Hidup di tengah keterbatasan ekonomi bukanlah satu penghalang bagi Wahib (22), seorang mahasiswa Pendidikan Bahasa Inggris Fakultas Bahasa dan Seni Universitas Negeri Semarang (Unnes), dalam meraih pendidikan.

Mahasiswa rantau dari Kebumen ini harus nyambi bekerja sebagai pedagang bakso bakar di sekitar kampus Unnes, Sekaran Gunungpati, Kota Semarang. Usaha ini dilakukan agar dirinya tetap bisa kuliah meskipun dengan dompet cekak.

'rek...rek...rek...' bunyi pisau digoreskan pada alat pembakaran bakso bakar terdengar berisik. Besi yang penuh jelaga berangsur hilang.

Satu persatu jajanan yang telah ditusuk seperti sate dimasukan ke dalam boks yang sudah dinaikan di motor. Tiga orang sibuk dengan aktivitasnya, termasuk Wahib. Mereka bersiap tarik gas berkeliling dengan motor menjajakan bakso bakar dengan jenama 'Endesss'.

Dua rekan Wahib bernasib sama: bekerja paruh waktu untuk mendapatkan tambahan uang kuliah. Menariknya, semua  perlengkapan berdagang dari boks, bahan baku, sepeda motor semuanya difasilitasi seorang dosen.

Dia adalah Andy Suryadi seorang dosen Pendidikan Sejarah Fakultas Ilmu Sosial (FIS) Unnes. Andy menamakan 'lapak berjalan'-nya itu Gerobak Penyambung Harapan (GePeHa).

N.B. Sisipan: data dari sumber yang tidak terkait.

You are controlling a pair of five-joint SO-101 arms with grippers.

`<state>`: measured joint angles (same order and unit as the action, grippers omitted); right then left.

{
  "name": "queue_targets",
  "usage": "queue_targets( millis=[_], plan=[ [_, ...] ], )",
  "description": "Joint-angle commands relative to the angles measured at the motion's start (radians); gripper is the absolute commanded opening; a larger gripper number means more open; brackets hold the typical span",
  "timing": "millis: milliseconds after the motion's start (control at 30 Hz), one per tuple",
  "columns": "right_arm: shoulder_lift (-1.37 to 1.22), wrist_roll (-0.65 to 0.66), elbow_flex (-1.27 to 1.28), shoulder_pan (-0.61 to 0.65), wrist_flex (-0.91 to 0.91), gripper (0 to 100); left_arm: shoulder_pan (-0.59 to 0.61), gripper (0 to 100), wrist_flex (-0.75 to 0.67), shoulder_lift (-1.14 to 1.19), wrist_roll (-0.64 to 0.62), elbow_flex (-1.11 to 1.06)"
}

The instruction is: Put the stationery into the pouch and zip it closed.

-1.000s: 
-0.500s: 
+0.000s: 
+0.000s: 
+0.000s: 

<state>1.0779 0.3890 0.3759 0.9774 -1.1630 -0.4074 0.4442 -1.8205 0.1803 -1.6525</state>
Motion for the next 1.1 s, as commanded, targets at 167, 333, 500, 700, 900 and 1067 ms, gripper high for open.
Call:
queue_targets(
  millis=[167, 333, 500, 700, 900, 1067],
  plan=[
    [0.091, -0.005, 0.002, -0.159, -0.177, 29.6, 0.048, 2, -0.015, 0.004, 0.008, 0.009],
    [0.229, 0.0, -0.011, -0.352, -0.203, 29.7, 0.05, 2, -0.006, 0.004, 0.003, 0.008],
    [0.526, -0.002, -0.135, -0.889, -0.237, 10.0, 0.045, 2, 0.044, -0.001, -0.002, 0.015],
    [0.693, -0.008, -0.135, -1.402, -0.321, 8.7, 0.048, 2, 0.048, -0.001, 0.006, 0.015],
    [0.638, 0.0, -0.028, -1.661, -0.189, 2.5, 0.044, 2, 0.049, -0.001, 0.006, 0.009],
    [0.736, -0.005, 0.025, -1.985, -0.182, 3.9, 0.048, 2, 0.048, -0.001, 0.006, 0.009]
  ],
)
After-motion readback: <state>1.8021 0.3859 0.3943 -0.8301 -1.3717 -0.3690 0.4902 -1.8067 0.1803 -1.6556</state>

Dinamakan demikian lantaran ia berharap gerobak tersebut menjadi sarana penyambung harapan para mahasiswa dan mahasiswi yang membutuhkan pekerjaan paruh waktu untuk menyambung hidupnya di kampus sampai lulus.

"Mereka (para mahasiswa) ada yang sudah tidak di-cover orangtuanya (uang saku). Ada yang masih di-cover tetapi tidak seberapa. Jangan sampai karena masalah ekonomi, (kuliah) mereka terputus di jalan, kan sayang," kata Andy ketika ditemui di rumahnya di Jalan Gebyog Raya Patemon, Gunungpati, Semarang, Rabu (10/11/2021) sore.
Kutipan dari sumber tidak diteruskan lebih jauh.